Historically, the eye-care industry has focused on developing contact lenses with properties they thought were important. For example, they felt that lenses needed to have significant water content to be comfortable, so all of today’s contact lenses contain water. We thought about the problem differently – from a biological perspective rather than a chemical one. We looked at the eye and what it normally does to stay moist and healthy. What we found is that it has components that help hold water on the surface and prevent evaporation, and components that keep the eye slippery and friction low every time we blink.

Along with our co-founder, Karen Havenstrite, PhD, we decided to design a lens surface that mimics what the eye does naturally. The end result was a specialized coating that can be applied to any hard contact lens that improves wettability, increases surface water retention, reduces friction on the eye, and minimizes deposits on the lens. Rigid lenses are used by patients with specific needs. They're usually less comfortable than soft lenses, but with our coating, patients sometimes forget they’re even wearing lenses. 

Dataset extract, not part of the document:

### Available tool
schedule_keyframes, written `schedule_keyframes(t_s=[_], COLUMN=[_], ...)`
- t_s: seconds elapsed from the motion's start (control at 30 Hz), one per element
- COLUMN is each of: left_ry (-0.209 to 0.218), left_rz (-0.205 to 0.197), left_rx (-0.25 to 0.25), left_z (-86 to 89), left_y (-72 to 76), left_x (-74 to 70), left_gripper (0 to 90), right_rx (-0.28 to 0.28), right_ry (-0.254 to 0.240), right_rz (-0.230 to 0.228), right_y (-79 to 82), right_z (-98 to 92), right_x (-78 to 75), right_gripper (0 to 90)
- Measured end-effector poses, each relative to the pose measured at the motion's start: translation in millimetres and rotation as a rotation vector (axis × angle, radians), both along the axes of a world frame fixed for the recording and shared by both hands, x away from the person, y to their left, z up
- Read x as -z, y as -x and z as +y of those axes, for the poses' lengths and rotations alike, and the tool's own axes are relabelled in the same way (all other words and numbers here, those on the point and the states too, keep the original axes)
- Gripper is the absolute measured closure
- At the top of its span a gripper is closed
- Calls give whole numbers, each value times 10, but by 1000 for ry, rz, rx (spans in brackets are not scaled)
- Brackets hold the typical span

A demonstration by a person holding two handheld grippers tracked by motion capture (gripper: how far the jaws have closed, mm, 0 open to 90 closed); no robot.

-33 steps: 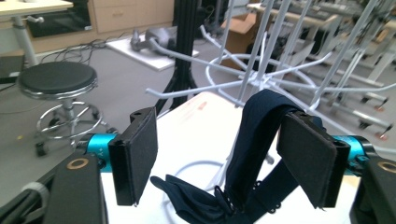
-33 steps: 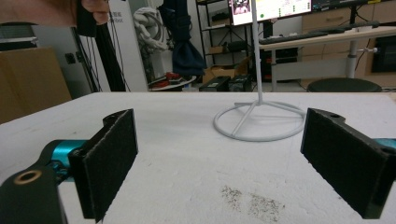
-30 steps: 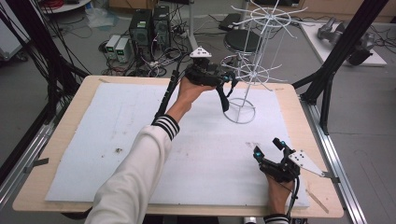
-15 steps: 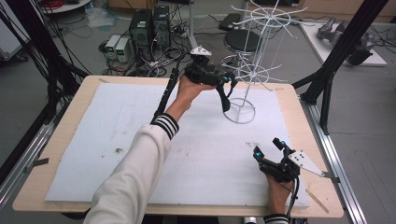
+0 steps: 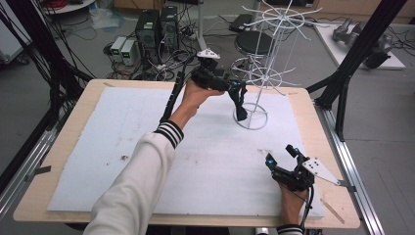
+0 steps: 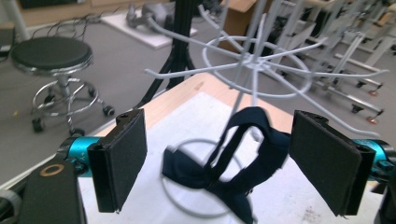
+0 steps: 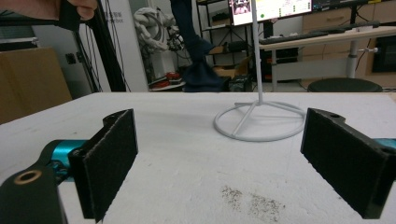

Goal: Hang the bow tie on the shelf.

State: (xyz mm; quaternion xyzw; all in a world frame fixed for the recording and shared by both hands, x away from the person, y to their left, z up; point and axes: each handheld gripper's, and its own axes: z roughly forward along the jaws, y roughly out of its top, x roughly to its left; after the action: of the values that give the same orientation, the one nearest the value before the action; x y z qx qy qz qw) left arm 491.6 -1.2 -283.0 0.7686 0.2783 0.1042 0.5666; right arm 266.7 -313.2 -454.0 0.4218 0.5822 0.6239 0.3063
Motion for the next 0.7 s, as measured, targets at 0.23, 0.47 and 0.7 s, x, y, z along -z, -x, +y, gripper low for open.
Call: schedule_keyframes(t_s=[0.23,0.47,0.7], left_ry=[-26,24,46], left_rz=[-85,-139,-179], left_rx=[11,11,-57], left_z=[254,765,1455], left_y=[184,551,956], left_x=[88,306,548], left_gripper=[198,197,197], right_rx=[-5,-2,-1], right_ry=[8,18,34], right_rz=[-9,-12,-19], right_y=[4,10,23], right_z=[4,14,29], right_x=[1,0,0], right_gripper=[101,101,101])
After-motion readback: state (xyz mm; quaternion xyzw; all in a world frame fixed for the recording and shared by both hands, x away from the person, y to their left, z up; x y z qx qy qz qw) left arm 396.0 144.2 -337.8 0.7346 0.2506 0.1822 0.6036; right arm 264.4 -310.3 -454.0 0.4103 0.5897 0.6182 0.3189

The first time we heard directly from a patient with significant contact lens discomfort who had used our technology, it was really gratifying – and that positive feedback keeps coming. Just recently, a woman called and told us how she had to retire because her lenses were so uncomfortable that she couldn’t wear them for an entire workday. But, because of us, she has been able to return to her job, and she wanted us to know how that had positively changed her life. Another person contacted us to say that our coating had enabled her to wear specialty lenses rather than having to endure a corneal transplant. Yet another told us simply that we had answered her prayers.

Feedback like this makes us extremely proud of the work we’re doing. Now, we're working to expand the benefits of the coating to disposable lenses, which will reach a much larger group of contact lens wearers.

To date, medical devices and technologies initiated by Stanford Byers Center for Biodesign trainees while in the program’s courses and fellowships have been used to care for more than 1.5 million patientsIn this new weekly series, some of our innovators will discuss their work and the patients that inspired them. 

Brandon Felkins, MD, was a 2010-11 Biodesign Innovation Fellow.